#### Task item
Print each line of the listing once more, precisely as given.

***** Information shown *****

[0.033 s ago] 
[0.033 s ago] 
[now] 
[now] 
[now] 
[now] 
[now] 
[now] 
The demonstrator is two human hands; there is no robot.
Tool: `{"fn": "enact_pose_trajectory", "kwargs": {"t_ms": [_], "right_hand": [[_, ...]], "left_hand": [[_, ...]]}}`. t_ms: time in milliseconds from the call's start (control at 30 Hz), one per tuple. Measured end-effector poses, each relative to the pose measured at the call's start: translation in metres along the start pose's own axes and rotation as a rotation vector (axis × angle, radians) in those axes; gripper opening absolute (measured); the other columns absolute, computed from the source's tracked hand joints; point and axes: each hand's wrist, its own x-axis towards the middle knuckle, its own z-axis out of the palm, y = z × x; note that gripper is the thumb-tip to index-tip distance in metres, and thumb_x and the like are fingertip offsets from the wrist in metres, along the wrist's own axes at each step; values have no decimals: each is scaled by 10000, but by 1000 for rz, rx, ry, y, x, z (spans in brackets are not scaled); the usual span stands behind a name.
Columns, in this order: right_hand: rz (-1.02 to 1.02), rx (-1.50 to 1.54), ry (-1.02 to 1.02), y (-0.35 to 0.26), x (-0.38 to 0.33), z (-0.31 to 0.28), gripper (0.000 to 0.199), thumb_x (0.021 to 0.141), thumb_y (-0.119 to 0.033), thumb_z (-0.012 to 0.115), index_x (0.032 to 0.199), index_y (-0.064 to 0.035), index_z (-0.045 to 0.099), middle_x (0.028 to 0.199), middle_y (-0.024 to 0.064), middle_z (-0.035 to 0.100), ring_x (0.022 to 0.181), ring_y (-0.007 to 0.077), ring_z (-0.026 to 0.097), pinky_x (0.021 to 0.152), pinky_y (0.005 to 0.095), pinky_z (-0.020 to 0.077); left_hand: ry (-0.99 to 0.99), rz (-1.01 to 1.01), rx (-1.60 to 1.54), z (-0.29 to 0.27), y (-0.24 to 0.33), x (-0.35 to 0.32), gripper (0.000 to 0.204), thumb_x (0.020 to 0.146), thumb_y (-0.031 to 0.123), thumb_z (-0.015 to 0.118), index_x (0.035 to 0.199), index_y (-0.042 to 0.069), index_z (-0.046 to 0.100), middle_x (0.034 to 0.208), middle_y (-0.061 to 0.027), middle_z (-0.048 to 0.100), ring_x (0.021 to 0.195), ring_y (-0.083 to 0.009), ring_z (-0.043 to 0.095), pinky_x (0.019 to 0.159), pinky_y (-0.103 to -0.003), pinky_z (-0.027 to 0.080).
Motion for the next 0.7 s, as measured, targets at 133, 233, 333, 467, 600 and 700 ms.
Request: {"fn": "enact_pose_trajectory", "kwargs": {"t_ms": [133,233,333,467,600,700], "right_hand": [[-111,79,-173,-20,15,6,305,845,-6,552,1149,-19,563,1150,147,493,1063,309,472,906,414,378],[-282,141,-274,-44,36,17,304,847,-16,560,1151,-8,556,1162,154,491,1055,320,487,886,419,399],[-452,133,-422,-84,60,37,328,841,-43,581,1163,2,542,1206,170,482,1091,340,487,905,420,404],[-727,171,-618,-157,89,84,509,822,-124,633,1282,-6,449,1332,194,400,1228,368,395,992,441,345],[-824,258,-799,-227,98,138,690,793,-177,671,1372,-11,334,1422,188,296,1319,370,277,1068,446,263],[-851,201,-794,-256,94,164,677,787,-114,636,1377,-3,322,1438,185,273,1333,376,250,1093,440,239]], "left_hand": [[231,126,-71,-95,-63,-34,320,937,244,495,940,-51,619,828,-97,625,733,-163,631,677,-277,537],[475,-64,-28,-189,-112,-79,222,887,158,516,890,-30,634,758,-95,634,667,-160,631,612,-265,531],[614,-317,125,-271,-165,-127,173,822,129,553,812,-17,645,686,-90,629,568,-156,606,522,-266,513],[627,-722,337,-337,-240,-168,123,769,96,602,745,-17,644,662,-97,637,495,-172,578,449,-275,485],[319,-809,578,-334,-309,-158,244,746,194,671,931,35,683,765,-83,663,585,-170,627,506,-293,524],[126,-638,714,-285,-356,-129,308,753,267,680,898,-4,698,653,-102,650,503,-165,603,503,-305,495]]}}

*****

#### Answer
[0.033 s ago] 
[0.033 s ago] 
[now] 
[now] 
[now] 
[now] 
[now] 
[now] 
The demonstrator is two human hands; there is no robot.
Tool: `{"fn": "enact_pose_trajectory", "kwargs": {"t_ms": [_], "right_hand": [[_, ...]], "left_hand": [[_, ...]]}}`. t_ms: time in milliseconds from the call's start (control at 30 Hz), one per tuple. Measured end-effector poses, each relative to the pose measured at the call's start: translation in metres along the start pose's own axes and rotation as a rotation vector (axis × angle, radians) in those axes; gripper opening absolute (measured); the other columns absolute, computed from the source's tracked hand joints; point and axes: each hand's wrist, its own x-axis towards the middle knuckle, its own z-axis out of the palm, y = z × x; note that gripper is the thumb-tip to index-tip distance in metres, and thumb_x and the like are fingertip offsets from the wrist in metres, along the wrist's own axes at each step; values have no decimals: each is scaled by 10000, but by 1000 for rz, rx, ry, y, x, z (spans in brackets are not scaled); the usual span stands behind a name.
Columns, in this order: right_hand: rz (-1.02 to 1.02), rx (-1.50 to 1.54), ry (-1.02 to 1.02), y (-0.35 to 0.26), x (-0.38 to 0.33), z (-0.31 to 0.28), gripper (0.000 to 0.199), thumb_x (0.021 to 0.141), thumb_y (-0.119 to 0.033), thumb_z (-0.012 to 0.115), index_x (0.032 to 0.199), index_y (-0.064 to 0.035), index_z (-0.045 to 0.099), middle_x (0.028 to 0.199), middle_y (-0.024 to 0.064), middle_z (-0.035 to 0.100), ring_x (0.022 to 0.181), ring_y (-0.007 to 0.077), ring_z (-0.026 to 0.097), pinky_x (0.021 to 0.152), pinky_y (0.005 to 0.095), pinky_z (-0.020 to 0.077); left_hand: ry (-0.99 to 0.99), rz (-1.01 to 1.01), rx (-1.60 to 1.54), z (-0.29 to 0.27), y (-0.24 to 0.33), x (-0.35 to 0.32), gripper (0.000 to 0.204), thumb_x (0.020 to 0.146), thumb_y (-0.031 to 0.123), thumb_z (-0.015 to 0.118), index_x (0.035 to 0.199), index_y (-0.042 to 0.069), index_z (-0.046 to 0.100), middle_x (0.034 to 0.208), middle_y (-0.061 to 0.027), middle_z (-0.048 to 0.100), ring_x (0.021 to 0.195), ring_y (-0.083 to 0.009), ring_z (-0.043 to 0.095), pinky_x (0.019 to 0.159), pinky_y (-0.103 to -0.003), pinky_z (-0.027 to 0.080).
Motion for the next 0.7 s, as measured, targets at 133, 233, 333, 467, 600 and 700 ms.
Request: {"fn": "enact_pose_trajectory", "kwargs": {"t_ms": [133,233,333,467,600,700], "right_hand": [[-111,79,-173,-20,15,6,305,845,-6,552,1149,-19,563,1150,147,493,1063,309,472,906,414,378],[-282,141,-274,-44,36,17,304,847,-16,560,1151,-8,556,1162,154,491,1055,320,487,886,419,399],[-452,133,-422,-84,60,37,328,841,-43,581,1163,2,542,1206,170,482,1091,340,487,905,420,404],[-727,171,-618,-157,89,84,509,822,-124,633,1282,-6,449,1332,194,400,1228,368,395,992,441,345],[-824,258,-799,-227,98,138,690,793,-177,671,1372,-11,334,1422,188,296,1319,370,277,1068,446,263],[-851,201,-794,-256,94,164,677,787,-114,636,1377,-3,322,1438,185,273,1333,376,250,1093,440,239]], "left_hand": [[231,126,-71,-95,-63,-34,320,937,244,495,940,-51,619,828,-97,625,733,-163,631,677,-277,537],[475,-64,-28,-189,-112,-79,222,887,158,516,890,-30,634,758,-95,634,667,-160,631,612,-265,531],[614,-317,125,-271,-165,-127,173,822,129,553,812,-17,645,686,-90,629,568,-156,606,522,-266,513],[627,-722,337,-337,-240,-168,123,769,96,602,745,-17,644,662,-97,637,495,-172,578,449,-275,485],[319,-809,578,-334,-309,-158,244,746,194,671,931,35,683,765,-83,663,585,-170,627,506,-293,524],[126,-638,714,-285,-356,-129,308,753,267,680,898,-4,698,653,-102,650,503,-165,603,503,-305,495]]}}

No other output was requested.